“可是,你剛剛也跟我分析過了,他們即使是成了階下囚,應該也會有脫身的辦法來打聽需要打聽的問題呢,又怎麽就沒有脫身的辦法來收到我們的信,給我們回信?”葉好鑽起了牛角尖。


    “也許,是因為征東大將軍就是在唐家大房跟征西、征北大將軍見麵的,而且,他過來後,帶了不少人馬,嚴密監控著唐家大房內外,令你們主子跟那十五個兄弟根本沒辦法從裏麵混出來吧!”蕭綰想來想去,也就隻有這一種可能了。

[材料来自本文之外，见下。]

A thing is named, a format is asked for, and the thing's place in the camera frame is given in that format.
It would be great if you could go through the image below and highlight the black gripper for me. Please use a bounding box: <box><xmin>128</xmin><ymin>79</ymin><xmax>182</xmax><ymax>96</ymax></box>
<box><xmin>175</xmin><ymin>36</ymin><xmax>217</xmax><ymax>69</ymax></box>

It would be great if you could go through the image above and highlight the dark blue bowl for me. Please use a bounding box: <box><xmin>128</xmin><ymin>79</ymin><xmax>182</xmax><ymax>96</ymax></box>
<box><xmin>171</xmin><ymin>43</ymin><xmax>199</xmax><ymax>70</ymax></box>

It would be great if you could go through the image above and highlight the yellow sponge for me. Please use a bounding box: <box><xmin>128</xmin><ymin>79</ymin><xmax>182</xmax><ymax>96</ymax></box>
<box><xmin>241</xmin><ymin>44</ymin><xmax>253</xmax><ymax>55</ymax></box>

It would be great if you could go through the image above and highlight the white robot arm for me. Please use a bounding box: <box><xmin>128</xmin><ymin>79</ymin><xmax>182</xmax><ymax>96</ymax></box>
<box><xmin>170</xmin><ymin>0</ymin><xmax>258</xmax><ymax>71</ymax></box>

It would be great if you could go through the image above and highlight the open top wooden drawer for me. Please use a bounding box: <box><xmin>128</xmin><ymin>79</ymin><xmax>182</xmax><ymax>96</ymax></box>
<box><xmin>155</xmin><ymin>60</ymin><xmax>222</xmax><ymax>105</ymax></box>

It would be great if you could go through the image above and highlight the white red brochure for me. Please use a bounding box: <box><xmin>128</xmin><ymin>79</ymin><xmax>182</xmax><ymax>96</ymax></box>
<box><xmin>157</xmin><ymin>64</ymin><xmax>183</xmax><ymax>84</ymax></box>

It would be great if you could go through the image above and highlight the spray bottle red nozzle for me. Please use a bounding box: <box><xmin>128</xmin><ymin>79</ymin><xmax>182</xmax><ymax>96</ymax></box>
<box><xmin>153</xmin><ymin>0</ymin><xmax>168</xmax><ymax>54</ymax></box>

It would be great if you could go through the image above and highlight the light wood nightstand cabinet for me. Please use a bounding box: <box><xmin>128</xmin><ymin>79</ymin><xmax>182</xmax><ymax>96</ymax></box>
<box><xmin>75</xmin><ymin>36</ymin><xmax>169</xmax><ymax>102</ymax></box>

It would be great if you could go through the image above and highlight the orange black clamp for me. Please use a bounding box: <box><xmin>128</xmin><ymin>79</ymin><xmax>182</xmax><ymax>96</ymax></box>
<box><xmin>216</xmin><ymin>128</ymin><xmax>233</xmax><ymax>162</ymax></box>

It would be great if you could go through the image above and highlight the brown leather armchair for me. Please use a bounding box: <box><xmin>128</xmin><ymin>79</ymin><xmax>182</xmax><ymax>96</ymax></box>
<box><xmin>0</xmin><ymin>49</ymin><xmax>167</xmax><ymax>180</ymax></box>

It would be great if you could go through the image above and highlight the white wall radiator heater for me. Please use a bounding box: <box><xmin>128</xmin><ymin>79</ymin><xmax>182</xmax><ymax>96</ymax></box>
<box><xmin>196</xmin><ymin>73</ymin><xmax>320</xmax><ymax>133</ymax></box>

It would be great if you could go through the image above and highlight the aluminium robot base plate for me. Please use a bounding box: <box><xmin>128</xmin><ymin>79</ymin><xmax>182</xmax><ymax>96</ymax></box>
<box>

    “這倒是極可能的事,”,葉好受到觸動,突然想起一件事,提醒蕭綰:“我抓到的那些唐家大房不起眼的下人們,一致稱唐家現在守衛看上跟過去一樣,但進出不僅要查腰牌,還要經各房的管事親自當麵證明身份,才可以出入唐家大房。”


    “看來,我的推測是極有可能的。”蕭綰更加有了把握,認真想了想,嚴肅吩咐:“事不宜遲,你馬上把鍾老前輩約過來吧,我們針對這個情況,一起商量接下來的計劃。”


    “是。”葉好慎重點點頭。


    一刻鍾之後,葉好帶著一個須發皆白、年齡看上去在六十歲上下,麵色紅潤、身材微發福的老頭進入胡同。


    蕭綰這時正跳上胡同附近一戶人家家裏靠胡同生長的老樟樹上,拿了望遠鏡,在仔細觀察兩百餘米遠處唐家大房的動靜。


    看到他們過來了。蕭綰連忙從老樟樹上跳入胡同裏,迎上前,指了老頭。開門見山地問葉好:“這位就是鍾老前輩吧!”


    “是――”


    “是的,正是我。”


    葉好才剛一開口,鍾震源就搶著主動作答。


    這一路過來時,他已經從葉好的嘴裏,大致了解了蕭綰分析的情況,以及蕭綰的身份、跟三皇子之間的密切關係,心裏對蕭綰的決斷力、洞察力挺欣賞的。(..info無彈窗廣告)認真上下打量蕭綰一番,好奇地問:“小姑娘。聽葉好說你是金蝶穀老穀主鄭天逢的外孫女,已故先穀主蕭禹印的女兒,可前天陳規給我的飛鴿傳書中,又說你是三皇子救回秘密山穀的那對神秘夫妻的女兒。這到底是怎麽回事?”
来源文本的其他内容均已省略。